United Nations officials said Friday that most surviving supermarkets would reopen next week, and that cellphone service should be fully restored by Saturday, with 40 banks also reopening. Lines for gasoline have also eased, with officials reporting that 30 percent of the city's gas stations were now operational and that there was no longer a shortage of gasoline.
But problems persist bringing in diesel fuel, hobbling efforts to gear up aid distribution, Edmond Mulet, the chief United Nations official in Haiti, said in a videoconference with reporters.
Although enough food is on hand to reach many more people, only 100,000 received such aid on Thursday because of a lack of trucks and fuel, he said.
"We have the food to be distributed," he said. "We just don't have the vehicles."
The United Nations needs to bring in 10,000 gallons of diesel per day from the Dominican Republic just to keep water trucks circulating, Mr. Mulet said.
Ms. Bolduc is coordinating the humanitarian efforts, but how many aid groups are now roaming the country is anybody's guess, she said. About 375 have registered with her office, but she says she believes that there are many more that have found their own way into the country and are providing relief.

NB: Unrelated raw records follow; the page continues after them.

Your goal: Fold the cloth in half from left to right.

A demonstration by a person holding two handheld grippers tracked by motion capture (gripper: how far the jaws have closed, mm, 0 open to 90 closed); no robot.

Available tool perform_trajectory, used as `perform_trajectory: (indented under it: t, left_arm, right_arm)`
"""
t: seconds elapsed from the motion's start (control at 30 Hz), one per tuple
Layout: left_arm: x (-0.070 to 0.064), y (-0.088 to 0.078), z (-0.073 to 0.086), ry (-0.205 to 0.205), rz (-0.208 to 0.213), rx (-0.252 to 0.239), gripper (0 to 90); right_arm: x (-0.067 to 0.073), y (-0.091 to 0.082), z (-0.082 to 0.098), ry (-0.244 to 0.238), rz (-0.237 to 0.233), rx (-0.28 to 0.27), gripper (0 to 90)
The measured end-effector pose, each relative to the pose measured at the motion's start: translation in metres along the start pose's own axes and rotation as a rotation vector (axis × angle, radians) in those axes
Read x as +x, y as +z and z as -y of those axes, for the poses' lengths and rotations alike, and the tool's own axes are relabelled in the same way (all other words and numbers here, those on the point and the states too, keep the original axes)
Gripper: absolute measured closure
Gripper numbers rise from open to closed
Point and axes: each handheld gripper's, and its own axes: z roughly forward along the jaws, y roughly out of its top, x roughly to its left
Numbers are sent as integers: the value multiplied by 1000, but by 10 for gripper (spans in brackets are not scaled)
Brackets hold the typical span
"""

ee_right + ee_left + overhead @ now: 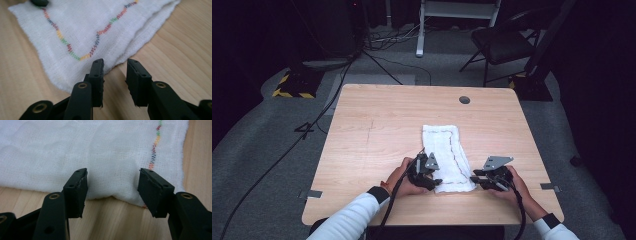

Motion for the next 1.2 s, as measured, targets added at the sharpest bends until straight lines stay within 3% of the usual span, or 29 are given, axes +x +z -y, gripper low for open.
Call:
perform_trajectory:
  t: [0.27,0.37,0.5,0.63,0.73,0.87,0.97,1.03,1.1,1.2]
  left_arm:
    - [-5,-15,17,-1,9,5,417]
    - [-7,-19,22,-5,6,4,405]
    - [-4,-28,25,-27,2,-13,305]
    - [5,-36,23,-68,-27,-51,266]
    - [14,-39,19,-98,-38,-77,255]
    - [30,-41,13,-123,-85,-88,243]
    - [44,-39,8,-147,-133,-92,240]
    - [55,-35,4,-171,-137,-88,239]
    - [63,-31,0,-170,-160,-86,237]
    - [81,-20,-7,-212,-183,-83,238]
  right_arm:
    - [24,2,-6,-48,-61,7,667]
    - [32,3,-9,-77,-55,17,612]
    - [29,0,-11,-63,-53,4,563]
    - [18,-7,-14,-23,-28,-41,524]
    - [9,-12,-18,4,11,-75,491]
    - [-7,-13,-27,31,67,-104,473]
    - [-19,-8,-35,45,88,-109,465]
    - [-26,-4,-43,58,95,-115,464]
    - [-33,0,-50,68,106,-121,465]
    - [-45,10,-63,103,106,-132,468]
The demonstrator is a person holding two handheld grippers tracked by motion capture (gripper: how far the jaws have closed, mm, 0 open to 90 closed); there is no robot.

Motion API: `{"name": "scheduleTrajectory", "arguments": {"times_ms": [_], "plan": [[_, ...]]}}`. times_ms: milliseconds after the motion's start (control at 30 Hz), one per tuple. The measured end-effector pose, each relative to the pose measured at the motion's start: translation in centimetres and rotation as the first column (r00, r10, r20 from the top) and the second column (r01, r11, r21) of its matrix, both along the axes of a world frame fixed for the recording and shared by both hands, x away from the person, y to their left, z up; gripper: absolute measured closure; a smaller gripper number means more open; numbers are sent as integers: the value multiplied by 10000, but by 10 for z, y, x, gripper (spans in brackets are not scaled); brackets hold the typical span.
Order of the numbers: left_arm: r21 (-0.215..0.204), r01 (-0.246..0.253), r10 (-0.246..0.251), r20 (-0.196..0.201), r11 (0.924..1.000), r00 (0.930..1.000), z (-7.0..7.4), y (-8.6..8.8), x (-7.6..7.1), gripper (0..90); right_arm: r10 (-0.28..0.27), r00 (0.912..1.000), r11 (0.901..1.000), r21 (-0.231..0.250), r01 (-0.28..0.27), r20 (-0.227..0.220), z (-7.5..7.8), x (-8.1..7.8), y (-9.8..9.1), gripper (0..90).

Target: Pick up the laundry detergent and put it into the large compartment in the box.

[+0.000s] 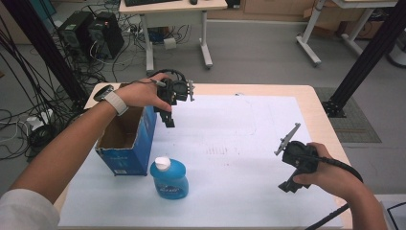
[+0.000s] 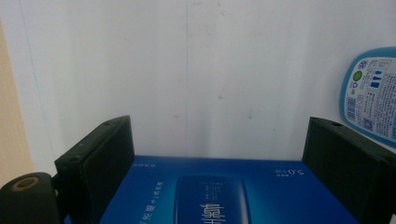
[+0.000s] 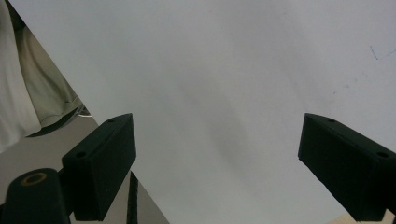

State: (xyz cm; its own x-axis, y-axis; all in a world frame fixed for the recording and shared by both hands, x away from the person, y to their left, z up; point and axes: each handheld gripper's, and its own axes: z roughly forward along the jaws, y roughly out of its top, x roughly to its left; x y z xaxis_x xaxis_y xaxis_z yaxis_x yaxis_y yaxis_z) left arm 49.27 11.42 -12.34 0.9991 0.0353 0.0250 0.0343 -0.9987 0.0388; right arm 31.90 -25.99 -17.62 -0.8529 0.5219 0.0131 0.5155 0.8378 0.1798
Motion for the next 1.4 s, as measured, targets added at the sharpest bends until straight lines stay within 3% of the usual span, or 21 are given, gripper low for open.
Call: {"name": "scheduleTrajectory", "arguments": {"times_ms": [967, 1167, 1400], "plan": [[-4, -73, 73, 28, 10000, 10000, 6, 2, -7, 100, -19, 9997, 10000, 30, 19, 229, 6, -11, -1, 110], [-171, -189, 191, 144, 9997, 9997, 18, 9, -13, 101, 6, 9997, 10000, 46, -7, 261, 7, -15, 1, 110], [-245, -519, 526, 252, 9983, 9983, 42, 23, -32, 101, 40, 9992, 10000, 84, -43, 404, 10, -22, -1, 110]]}}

American rescue teams were among the first to experience the knot of troubles. Usually, when they set down in a country after a natural disaster, the local government has already identified buildings where there are known survivors so they can race to the scene. But here, without government input, they had to drive through the city themselves, making snap assessments about where survivors were likely to be found.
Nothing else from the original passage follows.